We have an internal Golang framework called Takumi, which is like our standard scaffolding for backend services.
It bundles together all the core infra pieces — Prometheus metrics, Consul service registry, Zest config management, Gateway routing, and gRPC communication — everything you need to run a microservice in our ecosystem. When we create a new service, Takumi already handles all that setup, so we can focus on the business logic while still following best practices.

Example

I used Takumi to build a service called Insight, which is basically a “service quality testing tool.”
It’s meant for both black-box and white-box testing — checking if services are reachable, how they perform under different calls, and if the internal components are connected properly.
It integrates with Gateway, uses gRPC for communication, and exposes its own metrics for Prometheus.
It’s still in development, but it’s already a good example of how our infra team builds tools that are observability-first and easy to integrate.

Highlight

Working with Takumi really helped me see what “production-ready” means — that every service should come with monitoring, config management, and discovery built in by default, not added later.


Tips

Why’re you looking for new roles

Yeah — I’ve been reflecting on that a lot. Right now, I’m the only junior on my team, and while I’ve learned a lot just by being around really experienced engineers, the structure doesn’t really support junior growth. There’s no clear ownership or technical path for me, and the kind of work I get is often fragmented or operational.
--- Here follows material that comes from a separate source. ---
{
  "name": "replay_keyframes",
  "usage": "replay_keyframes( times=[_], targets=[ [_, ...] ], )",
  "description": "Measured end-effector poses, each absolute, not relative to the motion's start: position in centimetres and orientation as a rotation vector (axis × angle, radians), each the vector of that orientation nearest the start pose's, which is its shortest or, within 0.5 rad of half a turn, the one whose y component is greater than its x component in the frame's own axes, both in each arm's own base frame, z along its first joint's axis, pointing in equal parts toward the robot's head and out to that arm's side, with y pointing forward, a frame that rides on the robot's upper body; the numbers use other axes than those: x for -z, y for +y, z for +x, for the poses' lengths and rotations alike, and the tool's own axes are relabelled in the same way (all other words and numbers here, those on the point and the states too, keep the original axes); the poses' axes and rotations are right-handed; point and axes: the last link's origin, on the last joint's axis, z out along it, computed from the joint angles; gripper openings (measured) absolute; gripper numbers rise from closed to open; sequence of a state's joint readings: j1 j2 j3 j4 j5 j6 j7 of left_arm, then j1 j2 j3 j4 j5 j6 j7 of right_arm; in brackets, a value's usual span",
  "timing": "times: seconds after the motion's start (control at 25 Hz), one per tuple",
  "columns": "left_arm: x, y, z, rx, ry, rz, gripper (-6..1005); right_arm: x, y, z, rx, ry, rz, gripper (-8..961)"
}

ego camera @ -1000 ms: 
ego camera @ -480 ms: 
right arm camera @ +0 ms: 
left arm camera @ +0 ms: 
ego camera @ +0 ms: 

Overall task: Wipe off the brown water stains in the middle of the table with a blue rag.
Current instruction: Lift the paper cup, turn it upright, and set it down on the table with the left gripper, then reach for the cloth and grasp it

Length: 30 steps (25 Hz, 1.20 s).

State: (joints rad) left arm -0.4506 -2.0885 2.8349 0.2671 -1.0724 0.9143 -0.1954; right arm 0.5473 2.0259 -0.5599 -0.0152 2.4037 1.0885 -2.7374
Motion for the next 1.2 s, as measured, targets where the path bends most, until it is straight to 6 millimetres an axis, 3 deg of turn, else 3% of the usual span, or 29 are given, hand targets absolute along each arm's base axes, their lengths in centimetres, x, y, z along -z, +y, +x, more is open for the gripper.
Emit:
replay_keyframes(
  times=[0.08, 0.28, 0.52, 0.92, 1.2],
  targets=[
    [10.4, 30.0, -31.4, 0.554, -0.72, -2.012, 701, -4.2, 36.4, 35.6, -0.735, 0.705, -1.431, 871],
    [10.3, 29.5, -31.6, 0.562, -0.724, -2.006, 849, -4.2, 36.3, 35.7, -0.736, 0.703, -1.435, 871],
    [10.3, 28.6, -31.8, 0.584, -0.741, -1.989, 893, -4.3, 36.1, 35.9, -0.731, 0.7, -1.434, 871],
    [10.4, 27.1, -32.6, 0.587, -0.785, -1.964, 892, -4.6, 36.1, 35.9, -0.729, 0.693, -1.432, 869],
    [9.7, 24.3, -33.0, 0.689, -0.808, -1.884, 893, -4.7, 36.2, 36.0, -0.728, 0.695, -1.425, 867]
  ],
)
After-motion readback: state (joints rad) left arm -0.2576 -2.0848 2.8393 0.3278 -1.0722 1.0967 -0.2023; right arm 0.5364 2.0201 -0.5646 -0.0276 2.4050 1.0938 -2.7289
So I’m looking for a place where I can take on more meaningful, engineering-driven work, where I can actually build and operate systems that create real impact.

What I’ve Learned

I think overall, this past year has been about connecting the dots — seeing how deployment, monitoring, and cost optimization all tie together.
Even if I wasn’t building everything from scratch, I learned to really understand how infra works end to end.
Now, I’m ready to move into a role where I can build and operate these systems myself — taking the lessons from what I’ve seen and turning them into my own engineering work.

When I Don’t Know the Answer

I wasn’t directly responsible for that part, but I understand the concept —
for example, [give a brief conceptual idea].
It’s actually something I’ve been reading up on recently because I want to strengthen that area.